Another fired employee, Richard Ortiz, was featured in Capital & Main’s initial exposé of labor practices at Tesla. A production associate who assembled hoods and doors, Ortiz spoke out about what he claimed were hazardous working conditions and unusually high injury rates at Tesla, as well as pay packages lower than the rest of the auto manufacturing industry. According to a May, 2017 report researched by the nonprofit organization Worksafe, “The rate of serious injuries at Tesla’s Fremont plant — those that result in days away from work, restricted duty, or job transfer — was approximately double the industry rate for 2015.”

Ortiz was one of several employees who previously filed charges with the National Labor Relations Board, over a confidentiality agreement workers were made to sign last November. The agreement threatened “loss of employment” and “possible criminal prosecution” for speaking publicly or to the media about “everything that you work on, learn about or observe in your work at Tesla,” including wages and working conditions. Workers who spoke to Capital & Main believe that the agreement violates their legal rights to freely assemble and communicate with others in labor organizing.

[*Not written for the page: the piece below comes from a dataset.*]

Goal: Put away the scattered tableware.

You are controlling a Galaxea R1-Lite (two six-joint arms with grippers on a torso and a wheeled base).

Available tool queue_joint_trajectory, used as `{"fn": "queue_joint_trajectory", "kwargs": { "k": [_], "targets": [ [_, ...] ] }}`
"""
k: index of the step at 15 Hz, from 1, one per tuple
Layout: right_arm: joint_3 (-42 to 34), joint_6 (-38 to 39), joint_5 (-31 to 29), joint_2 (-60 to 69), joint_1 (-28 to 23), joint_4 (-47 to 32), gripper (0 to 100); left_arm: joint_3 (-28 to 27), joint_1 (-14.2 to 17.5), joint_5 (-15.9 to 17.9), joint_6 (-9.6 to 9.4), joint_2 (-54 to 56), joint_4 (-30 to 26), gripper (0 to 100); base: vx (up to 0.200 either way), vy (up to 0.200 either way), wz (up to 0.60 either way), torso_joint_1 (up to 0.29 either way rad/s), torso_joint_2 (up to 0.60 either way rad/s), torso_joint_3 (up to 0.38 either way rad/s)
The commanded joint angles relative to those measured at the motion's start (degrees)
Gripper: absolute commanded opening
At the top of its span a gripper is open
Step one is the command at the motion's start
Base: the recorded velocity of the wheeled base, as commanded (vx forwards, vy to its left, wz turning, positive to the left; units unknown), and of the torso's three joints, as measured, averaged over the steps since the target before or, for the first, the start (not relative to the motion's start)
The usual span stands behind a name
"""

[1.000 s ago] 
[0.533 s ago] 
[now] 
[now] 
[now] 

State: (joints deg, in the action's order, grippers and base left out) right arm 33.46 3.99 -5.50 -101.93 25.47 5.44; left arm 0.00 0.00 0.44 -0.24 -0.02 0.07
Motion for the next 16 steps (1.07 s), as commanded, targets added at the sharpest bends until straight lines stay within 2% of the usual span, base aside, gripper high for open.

Tesla fired Ortiz last week, he believes, for violating that confidentiality policy. “I was fired for trying to better the lives of my co-workers,” Ortiz said in a statement. Ortiz had worked 22 years at the Fremont plant, beginning when it was a joint operation of Toyota and General Motors. “I’ve worked in auto manufacturing my whole life,” he said. “I do not believe – not for a second – that I was fired for cause.”

The new unfair-labor-practice charges, submitted Wednesday afternoon, accuse Tesla of having “interfered with, restrained, and coerced employees in the exercise of their rights.” It details six charges, mostly dealing with terminating employees who attempted to organize, as well as “intimidating and harassing employees” and restricting employees’ rights to wear pro-union items.

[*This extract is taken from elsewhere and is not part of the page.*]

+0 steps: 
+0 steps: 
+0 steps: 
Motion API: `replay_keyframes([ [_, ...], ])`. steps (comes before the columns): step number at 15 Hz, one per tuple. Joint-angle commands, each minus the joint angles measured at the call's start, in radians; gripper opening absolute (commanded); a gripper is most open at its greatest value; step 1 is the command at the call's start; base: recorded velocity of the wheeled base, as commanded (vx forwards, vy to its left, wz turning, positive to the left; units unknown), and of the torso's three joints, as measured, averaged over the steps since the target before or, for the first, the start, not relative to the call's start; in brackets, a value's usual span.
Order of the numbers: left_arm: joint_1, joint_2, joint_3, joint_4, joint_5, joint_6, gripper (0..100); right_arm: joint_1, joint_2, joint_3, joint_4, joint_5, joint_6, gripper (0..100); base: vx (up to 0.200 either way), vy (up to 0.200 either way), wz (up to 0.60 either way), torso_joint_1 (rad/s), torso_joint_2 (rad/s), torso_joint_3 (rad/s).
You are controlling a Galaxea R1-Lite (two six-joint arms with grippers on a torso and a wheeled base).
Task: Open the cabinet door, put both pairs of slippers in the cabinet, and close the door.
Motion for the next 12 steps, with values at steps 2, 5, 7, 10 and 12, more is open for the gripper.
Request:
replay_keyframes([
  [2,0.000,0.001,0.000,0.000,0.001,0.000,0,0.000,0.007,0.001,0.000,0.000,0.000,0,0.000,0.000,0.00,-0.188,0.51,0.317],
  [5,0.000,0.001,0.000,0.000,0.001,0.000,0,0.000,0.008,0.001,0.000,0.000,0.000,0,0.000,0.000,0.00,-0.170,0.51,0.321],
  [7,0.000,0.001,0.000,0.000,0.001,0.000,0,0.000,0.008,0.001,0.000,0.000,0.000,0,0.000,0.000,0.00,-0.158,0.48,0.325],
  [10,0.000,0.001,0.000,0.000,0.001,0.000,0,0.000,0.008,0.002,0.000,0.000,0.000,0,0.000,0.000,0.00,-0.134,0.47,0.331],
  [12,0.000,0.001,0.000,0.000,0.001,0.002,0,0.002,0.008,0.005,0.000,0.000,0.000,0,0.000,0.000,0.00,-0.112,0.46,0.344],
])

On Tuesday, several dozen current and former Tesla workers held a protest at the Fremont facility with community and faith groups, calling for reinstatement of the pro-union employees. In a letter to the firm, several local labor groups also demanded that Tesla rehire the employees.

“What you’re doing today represents the American workers’ deepest power that we have available to us,” Alameda County Supervisor Richard Valle told the rally. “We stand with you arm in arm, until the UAW organizes Tesla.”

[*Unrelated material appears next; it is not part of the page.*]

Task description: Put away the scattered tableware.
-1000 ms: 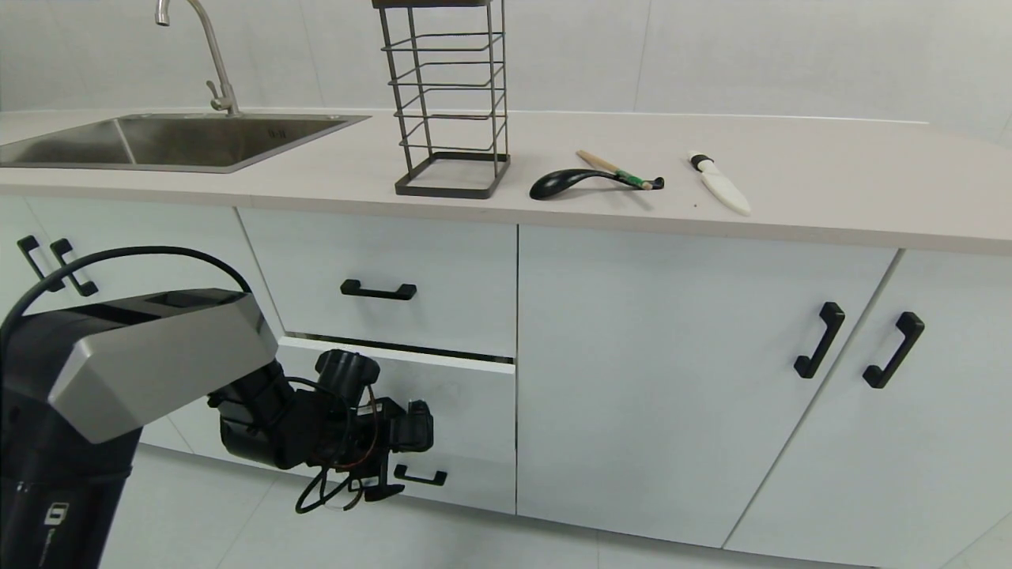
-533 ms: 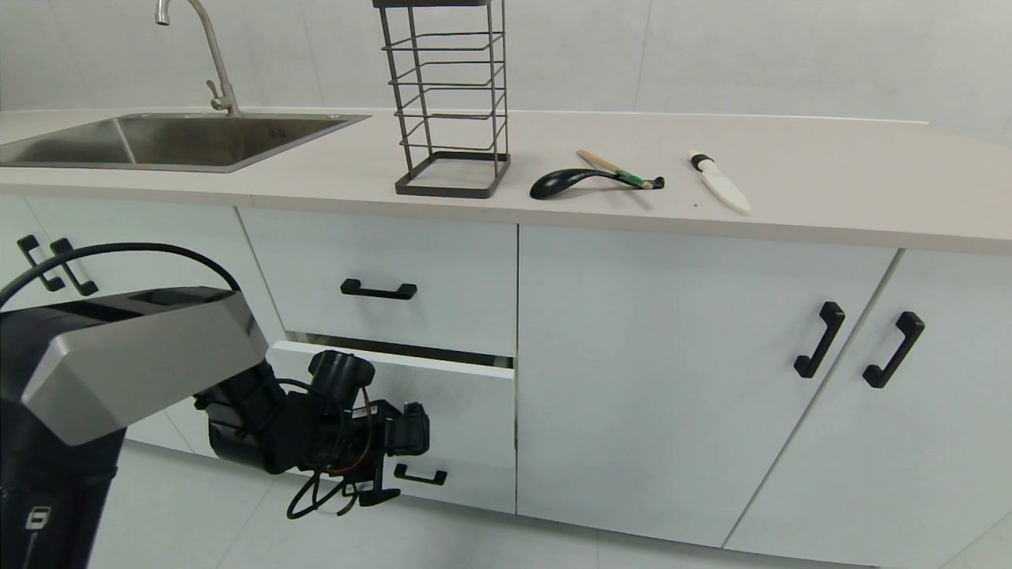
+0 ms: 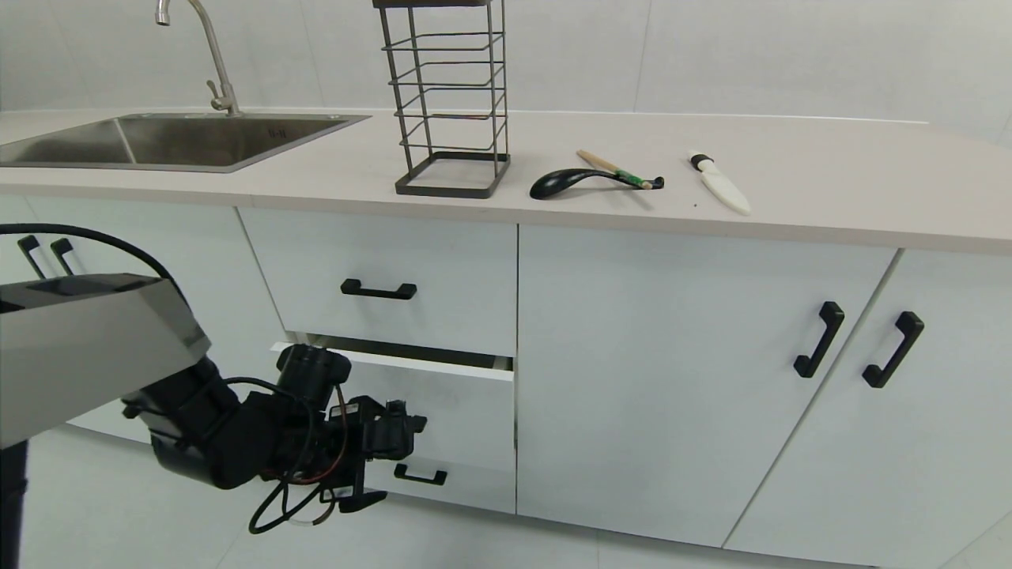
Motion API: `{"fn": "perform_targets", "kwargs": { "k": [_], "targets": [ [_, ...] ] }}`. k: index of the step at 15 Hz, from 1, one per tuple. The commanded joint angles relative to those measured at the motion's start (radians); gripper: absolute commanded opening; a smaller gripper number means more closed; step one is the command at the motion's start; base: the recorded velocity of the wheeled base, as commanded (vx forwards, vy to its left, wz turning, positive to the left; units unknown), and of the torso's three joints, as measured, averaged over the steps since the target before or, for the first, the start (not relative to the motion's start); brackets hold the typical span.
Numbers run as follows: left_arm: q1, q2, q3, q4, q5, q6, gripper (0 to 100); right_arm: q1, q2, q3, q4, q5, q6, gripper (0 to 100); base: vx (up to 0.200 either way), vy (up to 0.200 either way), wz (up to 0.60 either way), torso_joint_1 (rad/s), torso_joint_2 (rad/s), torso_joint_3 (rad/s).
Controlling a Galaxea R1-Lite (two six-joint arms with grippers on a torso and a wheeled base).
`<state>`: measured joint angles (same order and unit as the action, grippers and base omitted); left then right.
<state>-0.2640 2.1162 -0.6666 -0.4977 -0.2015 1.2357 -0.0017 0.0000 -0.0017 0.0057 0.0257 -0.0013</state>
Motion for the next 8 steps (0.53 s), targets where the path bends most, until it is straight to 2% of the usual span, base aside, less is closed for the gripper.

The terminations came at a time when Tesla has been attempting to ramp up production of the new Model 3, a more affordable electric vehicle. Only 260 Model 3 vehicles were produced last quarter, even though the company has 450,000 back orders. Third-party staffing organizations have been holding job fairs throughout the Bay Area, suggesting that the pro-union workers will be replaced at Tesla with contract workers for lower pay and no benefits.

Tesla is also close to announcing a production plant in China, which would make electric cars for Chinese and Asian markets. This would lessen the pressure on the Fremont plant, Tesla’s sole production facility, but building a Chinese factory would take years. Even with a Chinese companion, Fremont would have to pump out many times the cars it does currently to keep up with orders.

Tesla has not responded to a request for comment. A spokesperson did tell the San Jose Mercury News that “no one at Tesla has ever or will ever have any action taken against them based on their feelings on unionization.”

“I believed that a union would make us safer, and would make the company more organized and more efficient,” said fired employee Mike Williams. “I hate to think that I was targeted because of it.”

Editor’s Note: A Tesla spokesperson provided this statement after the above article was written:

At Tesla, we strive to be a fair and just company, the only kind worth being. Performance reviews result in promotions and occasionally in employee departures. No one at Tesla has ever or will ever have any action taken against them based on their feelings on unionization. It’s worth remembering that each year, roughly 20,000 ULPs are filed with the NLRB by unions like the UAW as an organizing tactic.